Very few professional players have a career start like Josiah Sightler did. Sightler didn’t make his debut until the first week of June, but he seemed almost unstoppable up through July. In his first 126 plate appearances, Sightler hit .446/.524/.752. He had a 13.5% walk rate and 11.1% strikeout rate but hit for elite power with an isolated slugging percentage just over .300 at .307. Sightler’s wRC+ in this first stretch was 226, meaning he was 126% better than the league-average batter.
However, the season's last two months did not go as well. Sure, no one expected Sightler to maintain a wRC+ that looked like Barry Bonds at his peak, but this was a sudden and dramatic dropoff. His last 138 plate appearances yielded a poor .205/.254/.346 triple-slash, .272 wOBA, and wRC+ of just 62. Sightler’s walk rate plummeted to 5.8%, while his strikeout rate shot up to 31.2%.
Of the three prospect lists I used for today’s list, the only one who had him listed in the Pirates’ top prospects was MLB Pipeline at #26/30. Pipeline praises Sightler’s raw power he can generate from his large 6’3”, 234-pound frame. Sightler did hit for good pop throughout his college career, so it’s no surprise that he projects as more of a power hitter. However, we will see which Sightler shows up in 2024.
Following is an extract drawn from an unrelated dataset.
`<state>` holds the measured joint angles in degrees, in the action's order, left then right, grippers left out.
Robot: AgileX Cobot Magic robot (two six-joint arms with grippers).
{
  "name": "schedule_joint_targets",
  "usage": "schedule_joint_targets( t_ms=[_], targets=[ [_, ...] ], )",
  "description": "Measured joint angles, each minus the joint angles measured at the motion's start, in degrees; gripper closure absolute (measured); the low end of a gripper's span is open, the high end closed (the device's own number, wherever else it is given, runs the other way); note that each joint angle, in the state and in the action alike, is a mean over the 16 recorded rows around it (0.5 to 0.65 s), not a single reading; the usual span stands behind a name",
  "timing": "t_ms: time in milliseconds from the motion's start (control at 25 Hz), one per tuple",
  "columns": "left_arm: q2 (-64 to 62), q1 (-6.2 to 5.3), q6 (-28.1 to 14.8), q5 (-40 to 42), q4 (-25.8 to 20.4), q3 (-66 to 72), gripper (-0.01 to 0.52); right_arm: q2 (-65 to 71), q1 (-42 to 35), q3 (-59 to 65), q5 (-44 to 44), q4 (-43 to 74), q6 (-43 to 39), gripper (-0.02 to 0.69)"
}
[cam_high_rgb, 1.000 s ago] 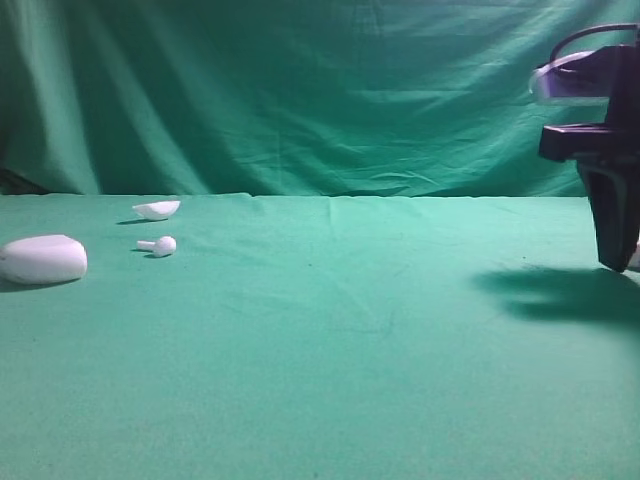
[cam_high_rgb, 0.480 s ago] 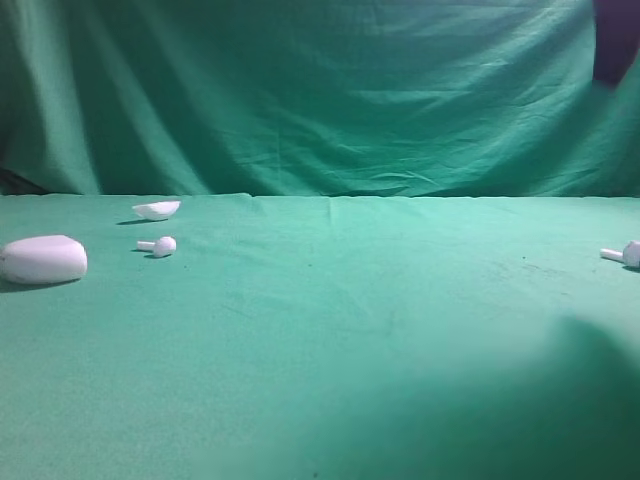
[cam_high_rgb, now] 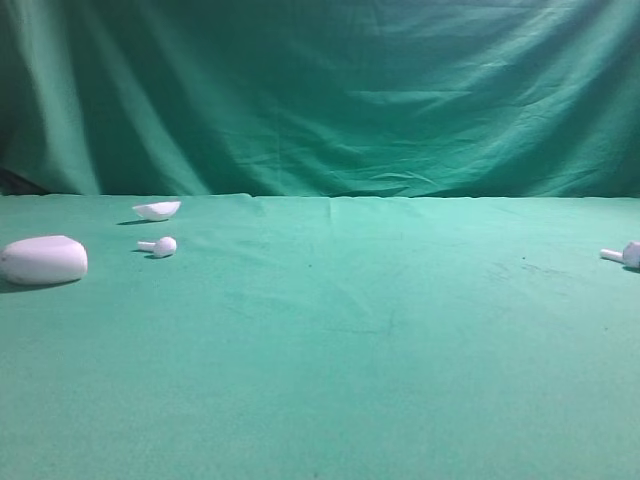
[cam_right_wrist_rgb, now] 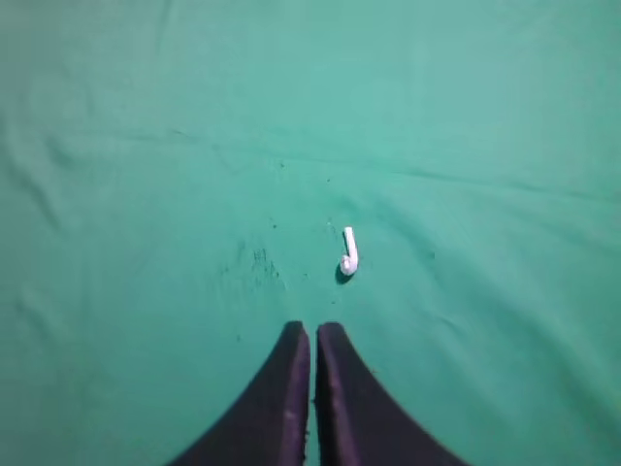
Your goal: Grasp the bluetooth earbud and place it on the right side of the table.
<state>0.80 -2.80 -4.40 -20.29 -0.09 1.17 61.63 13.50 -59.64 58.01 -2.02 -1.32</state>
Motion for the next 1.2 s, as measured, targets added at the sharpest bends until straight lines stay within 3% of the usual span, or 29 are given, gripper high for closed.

In terms of defense, the Pirates only let Sightler work at first base and designated hitter in 2023. But he did play some corner outfield at the University of South Carolina. Sightler has the arm strength to play an outfield corner as he also pitched a few times, throwing 90+ MPH heat off the mound. But given his limited range, he may be best suited for first base.